Afni mengatakan tidak menyalahkan informasi yang disajikan media massa nasional terkait peristiwa itu. Menurutnya itu sah-sah saja dilakukan.
Karena itu menjadi bagian dari hak kebebasan pers mengungkap fakta bahwa masih ada ketimpangan sosial antara masyarakat tempatan dengan perusahaan yang bercokol di tanah nenek moyang mereka.
"Informasi seperti ini sangat diperlukan, menolak lupa, demi terwujudnya keadilan bagi seluruh rakyat Indonesia. Namun menjadi tidak fair karena informasi mengedepankan seolah-olah semua 'kejahatan' lingkungan hidup dan kehutanan itu sedang dan masih terjadi sampai saat ini. Di sinilah 'kesalahan fatal' itu terjadi. Banyak hati jadi terobok-obok. Marah. Atau bahkan merasa benci pada pemerintah Republik Indonesia. Karena hakikatnya rasa ketidakadilan, penindasan, kemiskinan, telah mejadi musuh bersama rakyat dunia.
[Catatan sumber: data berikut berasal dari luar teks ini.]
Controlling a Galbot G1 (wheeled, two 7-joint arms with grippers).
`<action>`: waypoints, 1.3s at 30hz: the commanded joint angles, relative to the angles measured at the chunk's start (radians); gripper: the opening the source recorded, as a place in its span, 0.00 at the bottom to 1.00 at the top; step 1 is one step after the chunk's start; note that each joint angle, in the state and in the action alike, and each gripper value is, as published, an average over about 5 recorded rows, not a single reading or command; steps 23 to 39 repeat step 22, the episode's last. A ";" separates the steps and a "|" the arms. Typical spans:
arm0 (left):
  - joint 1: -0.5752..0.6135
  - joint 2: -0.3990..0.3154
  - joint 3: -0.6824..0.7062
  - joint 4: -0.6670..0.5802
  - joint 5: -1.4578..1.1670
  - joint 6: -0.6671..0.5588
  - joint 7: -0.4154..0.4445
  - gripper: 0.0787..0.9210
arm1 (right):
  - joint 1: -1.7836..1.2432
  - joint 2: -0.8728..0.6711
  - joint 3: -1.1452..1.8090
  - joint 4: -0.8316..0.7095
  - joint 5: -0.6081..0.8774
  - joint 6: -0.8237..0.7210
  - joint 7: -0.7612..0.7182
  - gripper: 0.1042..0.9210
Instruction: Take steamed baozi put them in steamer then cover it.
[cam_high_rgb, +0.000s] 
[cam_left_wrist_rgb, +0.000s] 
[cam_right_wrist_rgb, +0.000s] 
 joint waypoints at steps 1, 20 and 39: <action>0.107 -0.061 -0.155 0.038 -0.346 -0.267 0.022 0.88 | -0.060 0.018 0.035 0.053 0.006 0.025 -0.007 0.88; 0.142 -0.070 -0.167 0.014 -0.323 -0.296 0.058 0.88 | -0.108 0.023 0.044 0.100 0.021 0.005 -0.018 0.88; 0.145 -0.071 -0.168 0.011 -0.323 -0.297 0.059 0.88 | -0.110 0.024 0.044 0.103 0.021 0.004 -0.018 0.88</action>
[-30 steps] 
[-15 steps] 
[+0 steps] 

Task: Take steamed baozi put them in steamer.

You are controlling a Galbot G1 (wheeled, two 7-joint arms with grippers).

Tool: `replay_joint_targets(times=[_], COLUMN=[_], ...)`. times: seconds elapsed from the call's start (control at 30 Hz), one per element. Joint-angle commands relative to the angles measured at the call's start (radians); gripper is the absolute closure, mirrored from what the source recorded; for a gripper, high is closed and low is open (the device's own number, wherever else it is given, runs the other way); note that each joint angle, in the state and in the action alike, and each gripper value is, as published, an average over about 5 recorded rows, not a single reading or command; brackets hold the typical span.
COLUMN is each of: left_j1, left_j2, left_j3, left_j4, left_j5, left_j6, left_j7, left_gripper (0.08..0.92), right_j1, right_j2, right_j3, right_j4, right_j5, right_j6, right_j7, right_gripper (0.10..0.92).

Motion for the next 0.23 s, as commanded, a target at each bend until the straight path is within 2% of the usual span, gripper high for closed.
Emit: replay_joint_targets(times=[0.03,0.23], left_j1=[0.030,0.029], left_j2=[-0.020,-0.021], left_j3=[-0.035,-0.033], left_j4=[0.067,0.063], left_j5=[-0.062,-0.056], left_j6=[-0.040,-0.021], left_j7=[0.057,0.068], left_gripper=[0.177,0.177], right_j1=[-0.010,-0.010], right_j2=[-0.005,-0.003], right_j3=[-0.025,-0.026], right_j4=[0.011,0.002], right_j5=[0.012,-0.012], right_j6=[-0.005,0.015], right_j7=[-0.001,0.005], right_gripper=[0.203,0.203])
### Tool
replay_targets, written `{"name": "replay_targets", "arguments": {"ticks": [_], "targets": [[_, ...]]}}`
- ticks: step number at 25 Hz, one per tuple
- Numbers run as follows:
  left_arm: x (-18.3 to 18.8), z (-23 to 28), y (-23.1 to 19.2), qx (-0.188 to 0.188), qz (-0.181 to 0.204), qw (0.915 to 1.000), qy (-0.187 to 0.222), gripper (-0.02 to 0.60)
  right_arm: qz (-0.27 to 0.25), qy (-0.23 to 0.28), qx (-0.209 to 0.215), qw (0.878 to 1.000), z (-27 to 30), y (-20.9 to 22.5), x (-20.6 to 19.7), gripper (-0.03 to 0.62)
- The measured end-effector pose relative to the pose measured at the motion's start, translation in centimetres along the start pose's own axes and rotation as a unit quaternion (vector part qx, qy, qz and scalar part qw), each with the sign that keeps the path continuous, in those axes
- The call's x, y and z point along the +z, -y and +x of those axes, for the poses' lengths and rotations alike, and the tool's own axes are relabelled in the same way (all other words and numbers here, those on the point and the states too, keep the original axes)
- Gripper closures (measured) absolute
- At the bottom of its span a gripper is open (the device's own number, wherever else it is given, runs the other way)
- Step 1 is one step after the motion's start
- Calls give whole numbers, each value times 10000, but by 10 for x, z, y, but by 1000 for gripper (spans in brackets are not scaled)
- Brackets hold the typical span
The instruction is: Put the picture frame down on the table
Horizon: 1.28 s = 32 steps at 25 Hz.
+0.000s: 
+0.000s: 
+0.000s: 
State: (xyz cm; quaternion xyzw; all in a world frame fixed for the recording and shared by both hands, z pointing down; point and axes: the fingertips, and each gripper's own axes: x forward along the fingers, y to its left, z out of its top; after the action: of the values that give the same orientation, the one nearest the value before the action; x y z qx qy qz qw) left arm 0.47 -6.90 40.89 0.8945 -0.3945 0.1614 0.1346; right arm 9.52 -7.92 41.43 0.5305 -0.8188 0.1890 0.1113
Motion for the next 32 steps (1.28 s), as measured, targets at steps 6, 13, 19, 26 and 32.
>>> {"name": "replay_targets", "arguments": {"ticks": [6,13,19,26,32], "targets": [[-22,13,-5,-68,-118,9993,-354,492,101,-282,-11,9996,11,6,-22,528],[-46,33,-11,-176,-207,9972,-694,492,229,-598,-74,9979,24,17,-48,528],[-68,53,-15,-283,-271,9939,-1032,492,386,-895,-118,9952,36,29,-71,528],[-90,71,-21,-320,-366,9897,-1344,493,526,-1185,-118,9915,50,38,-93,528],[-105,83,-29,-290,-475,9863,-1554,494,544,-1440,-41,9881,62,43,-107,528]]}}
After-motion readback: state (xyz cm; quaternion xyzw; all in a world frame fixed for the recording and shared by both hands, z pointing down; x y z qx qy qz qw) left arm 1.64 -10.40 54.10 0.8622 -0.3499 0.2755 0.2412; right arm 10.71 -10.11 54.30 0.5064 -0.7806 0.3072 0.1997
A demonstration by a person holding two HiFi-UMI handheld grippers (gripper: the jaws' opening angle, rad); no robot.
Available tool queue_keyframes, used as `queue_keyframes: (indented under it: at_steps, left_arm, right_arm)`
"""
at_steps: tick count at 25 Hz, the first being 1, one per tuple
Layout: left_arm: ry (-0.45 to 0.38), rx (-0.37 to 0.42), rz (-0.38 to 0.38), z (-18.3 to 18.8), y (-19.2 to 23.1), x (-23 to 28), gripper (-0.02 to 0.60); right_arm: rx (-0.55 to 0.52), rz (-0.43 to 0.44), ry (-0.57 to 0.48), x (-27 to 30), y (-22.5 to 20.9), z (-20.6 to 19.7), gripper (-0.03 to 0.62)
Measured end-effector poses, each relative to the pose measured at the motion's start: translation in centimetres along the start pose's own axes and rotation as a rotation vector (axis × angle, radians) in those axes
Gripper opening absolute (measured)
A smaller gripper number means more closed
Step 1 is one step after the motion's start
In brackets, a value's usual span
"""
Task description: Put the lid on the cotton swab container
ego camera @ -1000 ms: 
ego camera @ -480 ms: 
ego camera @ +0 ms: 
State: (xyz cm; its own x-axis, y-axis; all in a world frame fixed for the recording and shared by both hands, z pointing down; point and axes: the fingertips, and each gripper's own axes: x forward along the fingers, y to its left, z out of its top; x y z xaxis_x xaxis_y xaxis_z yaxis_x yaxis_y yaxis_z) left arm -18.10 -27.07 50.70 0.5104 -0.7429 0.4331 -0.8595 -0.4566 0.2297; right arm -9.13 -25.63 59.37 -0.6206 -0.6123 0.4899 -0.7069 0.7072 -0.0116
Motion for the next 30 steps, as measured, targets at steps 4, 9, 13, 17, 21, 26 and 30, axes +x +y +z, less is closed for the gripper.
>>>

Belum lagi framing ke arah pelanggaran HAM, yang sudah menjadi isu sensitif di Papua. Terlebih lagi tulisan yang diduga sarat framing ini diterbitkan berdekatan jelang perayaan Hari Papua Merdeka, awal Desember nanti. Framing yang sangat berbahaya sekali. Sudah kebayang resiko potensi seperti apa dunia menatap ke Indonesia dari indikasi framing media ini? atau seperti apa hati rakyat Papua yang salah membaca informasi? atau bahkan rakyat Indonesia secara keseluruhan menyikapi berita ini?," sesal Afni.